Que penser de ce fait divers? Beaucoup de questions surgissent.
D’abord pourquoi, étrangement pour un personnage aussi public, et qui a tout fait pour l’être, la mort demeure-t-elle cachée? Est-ce une volonté du Président, de sa famille, comme pour préserver un soupçon d’intimité d’une vie dont chaque Français connaissait pourtant les détails? En résumant, pourquoi une existence aussi publique génère-t-elle une mort aussi privée?
Ensuite, pourquoi l’auteur du cliché conserve-t-il l’anonymat? Pour ne pas déplaire à la famille? Parce qu’il se sent coupable d’avoir trahi les volontés du Président, honteux d’avoir encaissé un gros chèque au mépris des règles de décence? Il n’aurait pourtant pas grande chance d’être poursuivi par la justice mais préfère toutefois l’anonymat plutôt que d’encaisser de conséquents droits d’auteur.

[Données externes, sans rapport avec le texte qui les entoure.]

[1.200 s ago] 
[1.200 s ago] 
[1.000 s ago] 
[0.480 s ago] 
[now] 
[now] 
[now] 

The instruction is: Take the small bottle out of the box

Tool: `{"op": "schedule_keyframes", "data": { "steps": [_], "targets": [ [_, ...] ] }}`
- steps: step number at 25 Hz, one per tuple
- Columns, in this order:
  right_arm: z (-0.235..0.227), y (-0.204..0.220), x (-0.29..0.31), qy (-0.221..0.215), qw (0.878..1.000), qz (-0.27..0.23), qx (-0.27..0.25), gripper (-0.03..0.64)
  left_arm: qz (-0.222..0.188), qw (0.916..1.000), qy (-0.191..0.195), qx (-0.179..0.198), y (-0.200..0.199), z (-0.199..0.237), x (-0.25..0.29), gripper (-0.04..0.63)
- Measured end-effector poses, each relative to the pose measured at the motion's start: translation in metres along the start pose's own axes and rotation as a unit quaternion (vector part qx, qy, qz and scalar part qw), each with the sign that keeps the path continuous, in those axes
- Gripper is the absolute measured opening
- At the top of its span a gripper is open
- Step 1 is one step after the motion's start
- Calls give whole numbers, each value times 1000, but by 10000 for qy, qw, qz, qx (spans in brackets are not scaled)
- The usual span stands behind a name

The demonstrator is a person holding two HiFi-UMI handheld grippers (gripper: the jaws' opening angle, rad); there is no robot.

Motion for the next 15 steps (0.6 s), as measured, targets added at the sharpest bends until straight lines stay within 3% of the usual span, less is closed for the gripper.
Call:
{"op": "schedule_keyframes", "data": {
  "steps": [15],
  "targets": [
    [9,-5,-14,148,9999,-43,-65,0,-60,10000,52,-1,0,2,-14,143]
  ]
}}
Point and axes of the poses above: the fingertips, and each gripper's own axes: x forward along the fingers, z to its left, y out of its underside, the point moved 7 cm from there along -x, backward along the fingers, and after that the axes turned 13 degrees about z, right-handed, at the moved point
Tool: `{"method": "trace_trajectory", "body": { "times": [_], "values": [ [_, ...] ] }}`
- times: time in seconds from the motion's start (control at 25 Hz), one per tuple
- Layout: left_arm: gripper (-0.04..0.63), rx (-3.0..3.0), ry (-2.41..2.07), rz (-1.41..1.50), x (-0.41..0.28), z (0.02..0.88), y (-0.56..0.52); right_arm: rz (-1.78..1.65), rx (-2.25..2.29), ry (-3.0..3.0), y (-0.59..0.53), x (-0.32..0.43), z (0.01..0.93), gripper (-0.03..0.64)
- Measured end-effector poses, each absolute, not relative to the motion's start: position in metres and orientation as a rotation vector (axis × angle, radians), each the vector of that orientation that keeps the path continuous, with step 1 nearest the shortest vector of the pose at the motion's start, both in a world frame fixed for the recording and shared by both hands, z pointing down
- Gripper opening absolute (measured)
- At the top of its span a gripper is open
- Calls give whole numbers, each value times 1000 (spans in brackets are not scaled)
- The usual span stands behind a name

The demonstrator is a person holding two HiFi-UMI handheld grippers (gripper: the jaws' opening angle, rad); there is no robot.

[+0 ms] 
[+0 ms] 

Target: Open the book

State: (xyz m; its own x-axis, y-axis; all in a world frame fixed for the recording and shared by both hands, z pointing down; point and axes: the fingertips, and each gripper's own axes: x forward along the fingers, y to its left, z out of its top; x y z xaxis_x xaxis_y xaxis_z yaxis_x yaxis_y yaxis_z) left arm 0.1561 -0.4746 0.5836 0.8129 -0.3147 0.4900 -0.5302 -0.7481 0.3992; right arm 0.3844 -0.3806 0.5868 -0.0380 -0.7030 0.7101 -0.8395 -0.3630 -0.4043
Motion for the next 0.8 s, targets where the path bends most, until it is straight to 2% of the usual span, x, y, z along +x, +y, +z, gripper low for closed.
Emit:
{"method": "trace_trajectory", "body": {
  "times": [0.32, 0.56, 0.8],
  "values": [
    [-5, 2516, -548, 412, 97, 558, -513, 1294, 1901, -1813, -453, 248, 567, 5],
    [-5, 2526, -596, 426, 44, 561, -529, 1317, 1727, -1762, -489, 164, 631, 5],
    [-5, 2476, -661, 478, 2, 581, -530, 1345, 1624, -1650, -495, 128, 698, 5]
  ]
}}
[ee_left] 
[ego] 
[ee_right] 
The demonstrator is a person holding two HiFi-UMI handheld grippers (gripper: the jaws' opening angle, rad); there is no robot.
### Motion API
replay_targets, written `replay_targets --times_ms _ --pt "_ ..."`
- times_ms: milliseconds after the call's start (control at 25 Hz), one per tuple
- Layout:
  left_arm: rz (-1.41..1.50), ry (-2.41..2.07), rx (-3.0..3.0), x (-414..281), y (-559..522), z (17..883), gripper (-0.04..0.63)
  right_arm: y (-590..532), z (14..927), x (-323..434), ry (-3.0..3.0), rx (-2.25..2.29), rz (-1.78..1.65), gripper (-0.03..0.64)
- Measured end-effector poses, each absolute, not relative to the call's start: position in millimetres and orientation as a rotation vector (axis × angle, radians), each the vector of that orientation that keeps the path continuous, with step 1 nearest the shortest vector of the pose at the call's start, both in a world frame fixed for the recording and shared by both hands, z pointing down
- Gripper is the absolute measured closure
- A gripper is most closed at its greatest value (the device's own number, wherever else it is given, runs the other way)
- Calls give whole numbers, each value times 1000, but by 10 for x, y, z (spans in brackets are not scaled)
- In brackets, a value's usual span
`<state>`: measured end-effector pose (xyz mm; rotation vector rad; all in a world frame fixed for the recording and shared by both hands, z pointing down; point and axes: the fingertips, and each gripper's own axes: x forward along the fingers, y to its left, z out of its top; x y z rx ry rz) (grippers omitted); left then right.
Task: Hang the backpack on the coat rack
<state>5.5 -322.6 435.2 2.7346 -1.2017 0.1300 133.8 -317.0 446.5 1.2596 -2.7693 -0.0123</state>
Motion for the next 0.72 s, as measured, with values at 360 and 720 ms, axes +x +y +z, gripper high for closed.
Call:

Enfin pourquoi cette photo fait-elle doubler le tirage du journal? Les lecteurs veulent-ils s’assurer de la disparition? Le côté « dernière image » joue-t-il le rôle symbolique de la fin de l’histoire? Cette image controversée est-elle la preuve du rapport ambigu qu’entretient l’homme contemporain avec la mort : en même temps elle l’effraie mais aussi elle l’attire irrésistiblement… du moins en images?